The Dome Fire is an active wildfire burning in Yosemite National Park in Mariposa County, California. The fire was reported on September 15, 2026, near Chilnualna Falls, north of Wawona.

As of September 24, the fire had burned 4030 acre and was 15% contained. Two helicopter pilots were killed when a firefighting aircraft crashed while conducting water drops on the fire.

== Fire progression ==

The Dome Fire started in the forest near Chilnualna Falls.

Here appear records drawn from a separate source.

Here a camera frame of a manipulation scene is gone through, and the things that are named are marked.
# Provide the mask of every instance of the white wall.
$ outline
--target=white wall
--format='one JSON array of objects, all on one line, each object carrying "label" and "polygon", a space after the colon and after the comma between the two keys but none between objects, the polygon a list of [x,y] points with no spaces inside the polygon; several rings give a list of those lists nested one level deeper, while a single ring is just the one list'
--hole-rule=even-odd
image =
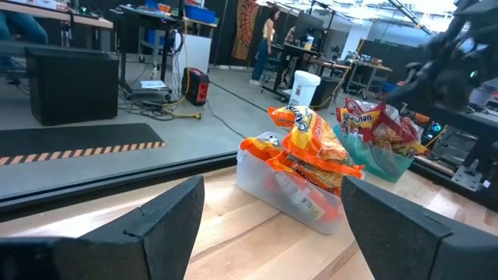
[{"label": "white wall", "polygon": [[341,53],[341,59],[345,58],[348,51],[356,51],[361,39],[366,39],[368,37],[371,26],[372,24],[367,21],[365,21],[362,26],[351,26],[348,39],[346,40],[344,49]]},{"label": "white wall", "polygon": [[374,22],[367,39],[417,47],[429,42],[430,37],[421,29]]}]

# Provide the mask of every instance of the monitor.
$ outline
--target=monitor
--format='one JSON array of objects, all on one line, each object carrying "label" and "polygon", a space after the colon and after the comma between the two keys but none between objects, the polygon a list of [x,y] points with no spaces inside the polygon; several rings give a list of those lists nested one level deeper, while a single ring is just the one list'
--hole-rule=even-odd
[{"label": "monitor", "polygon": [[307,35],[314,37],[314,44],[318,42],[318,34],[324,29],[324,21],[305,12],[300,12],[296,21],[294,40],[305,41]]}]

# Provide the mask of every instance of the chip bag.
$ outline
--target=chip bag
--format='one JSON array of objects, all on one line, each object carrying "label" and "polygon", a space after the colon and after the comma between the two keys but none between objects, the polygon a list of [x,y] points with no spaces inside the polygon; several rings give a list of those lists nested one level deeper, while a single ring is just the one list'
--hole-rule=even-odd
[{"label": "chip bag", "polygon": [[264,161],[277,156],[283,151],[283,147],[280,145],[279,140],[273,136],[268,138],[246,138],[240,144],[240,149],[248,151],[251,155]]},{"label": "chip bag", "polygon": [[347,166],[349,155],[331,127],[312,109],[305,106],[270,108],[268,114],[278,126],[293,128],[282,146],[288,154],[320,169],[361,178],[362,166]]},{"label": "chip bag", "polygon": [[268,160],[267,163],[273,170],[301,177],[310,184],[340,197],[343,174],[321,170],[289,156],[286,152]]}]

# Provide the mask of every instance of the desk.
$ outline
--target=desk
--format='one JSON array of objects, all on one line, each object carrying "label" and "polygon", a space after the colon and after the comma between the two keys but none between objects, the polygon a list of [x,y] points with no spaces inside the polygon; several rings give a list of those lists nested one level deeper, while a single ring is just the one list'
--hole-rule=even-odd
[{"label": "desk", "polygon": [[[140,26],[144,28],[154,29],[154,30],[167,30],[172,27],[172,25],[177,23],[177,20],[169,14],[166,13],[157,13],[157,12],[149,12],[141,9],[134,9],[132,7],[128,7],[126,5],[119,5],[122,12],[113,11],[116,17],[120,20],[119,24],[119,37],[120,37],[120,47],[121,47],[121,61],[126,61],[126,50],[128,49],[128,39],[126,31],[128,30],[128,26]],[[166,63],[167,63],[167,55],[163,55],[163,59],[161,61],[161,80],[164,81],[166,77]],[[126,63],[121,63],[121,86],[124,87],[127,96],[131,97],[133,89],[129,84],[126,83]]]},{"label": "desk", "polygon": [[373,69],[372,73],[370,74],[370,77],[368,78],[368,82],[365,84],[365,83],[361,83],[361,80],[359,82],[354,82],[353,81],[353,79],[355,77],[355,74],[356,74],[356,70],[358,69],[358,67],[354,67],[353,70],[352,70],[352,73],[351,73],[351,77],[349,78],[349,81],[346,84],[346,88],[345,88],[346,92],[348,92],[349,87],[351,85],[356,85],[356,86],[360,87],[361,90],[363,91],[363,99],[364,100],[366,99],[366,92],[368,92],[370,90],[370,87],[372,85],[372,81],[376,77],[375,74],[377,73],[377,70],[381,70],[381,71],[387,72],[385,78],[387,78],[387,76],[389,75],[389,73],[392,72],[392,69],[389,68],[389,67],[385,67],[383,65],[375,65],[375,64],[372,64],[372,63],[369,63],[369,62],[365,62],[365,61],[360,61],[360,60],[357,60],[357,59],[354,60],[352,63],[355,64],[356,66],[366,66],[366,67],[369,67],[369,68]]},{"label": "desk", "polygon": [[[235,186],[235,168],[205,174],[202,222],[185,279],[371,280],[346,220],[331,236]],[[425,208],[498,235],[498,215],[407,171],[396,184],[366,180]],[[182,180],[0,224],[0,236],[77,237],[143,205]]]},{"label": "desk", "polygon": [[[33,16],[45,17],[49,19],[57,19],[64,22],[71,21],[71,15],[68,12],[52,10],[37,7],[34,5],[24,5],[14,2],[0,2],[0,10],[21,12]],[[75,14],[73,16],[74,22],[92,26],[96,28],[93,30],[93,35],[88,37],[89,46],[96,46],[95,42],[100,38],[100,49],[105,52],[110,51],[110,30],[113,29],[113,23],[103,18],[93,19],[87,16]]]},{"label": "desk", "polygon": [[273,88],[263,86],[263,89],[266,89],[271,93],[274,93],[278,96],[286,98],[289,96],[287,96],[285,93],[279,92],[279,85],[280,85],[280,82],[282,81],[282,73],[286,67],[287,56],[298,57],[297,63],[296,63],[296,65],[297,65],[296,70],[300,70],[300,67],[301,67],[302,62],[303,62],[304,54],[319,55],[319,53],[317,53],[316,51],[307,50],[304,47],[297,47],[297,46],[294,46],[291,44],[283,44],[282,46],[272,45],[272,47],[277,48],[277,49],[282,51],[282,56],[281,56],[282,59],[279,63],[279,66],[277,67],[277,78],[275,80],[275,83],[273,84]]},{"label": "desk", "polygon": [[320,58],[310,58],[309,62],[313,65],[319,66],[318,70],[315,72],[315,75],[318,75],[320,77],[322,77],[322,75],[324,74],[325,68],[330,68],[332,70],[333,69],[341,69],[341,70],[351,69],[351,67],[349,67],[349,66],[336,64],[336,63],[330,62],[330,61],[323,61]]},{"label": "desk", "polygon": [[[148,16],[148,17],[153,17],[153,18],[157,18],[157,19],[164,19],[164,20],[172,19],[171,14],[168,12],[147,11],[144,9],[134,9],[134,8],[128,7],[126,5],[119,5],[119,7],[122,9],[126,9],[129,12],[135,12],[135,13],[142,15],[142,16]],[[200,33],[201,33],[200,26],[207,26],[209,28],[209,38],[210,39],[212,39],[212,35],[214,34],[214,29],[217,27],[217,25],[214,23],[203,23],[203,22],[195,20],[195,19],[189,19],[186,16],[184,16],[183,20],[185,20],[187,22],[187,24],[191,24],[191,25],[195,26],[198,36],[200,36]],[[151,44],[148,42],[148,40],[144,40],[144,37],[146,36],[146,29],[147,28],[145,26],[139,27],[139,48],[138,48],[139,61],[145,62],[145,59],[143,57],[143,47],[148,47],[148,48],[153,50],[152,60],[153,60],[154,67],[159,69],[158,64],[156,62],[157,55],[160,51],[163,51],[163,48],[160,46],[160,38],[165,37],[166,33],[163,30],[154,30],[154,43]]]}]

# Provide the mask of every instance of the red power station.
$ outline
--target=red power station
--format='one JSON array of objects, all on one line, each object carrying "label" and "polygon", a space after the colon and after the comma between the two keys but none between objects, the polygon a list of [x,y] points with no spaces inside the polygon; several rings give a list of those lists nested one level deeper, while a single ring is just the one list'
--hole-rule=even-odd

The Dome Fire was reported on the morning of September 15, 2026, approximately 1/4 mi north of Chilnualna Falls in the southern portion of Yosemite National Park. By later that day, it had grown to approximately 100 acre and was spreading north and northeast through brush and timber. Firefighters secured portions of the southern and western flanks, and there were no immediate threats to developed areas or infrastructure.

The fire expanded rapidly over the next two days in steep backcountry terrain. By September 17, it had reached 1177 acre. Gusty ridge winds carried embers ahead of the main fire, producing numerous spot fires to the north, including in the footprint of the 2017 Empire Fire. Ground crews constructed handline while helicopters made water drops along the flanks. By that evening, the fire was 10 percent contained.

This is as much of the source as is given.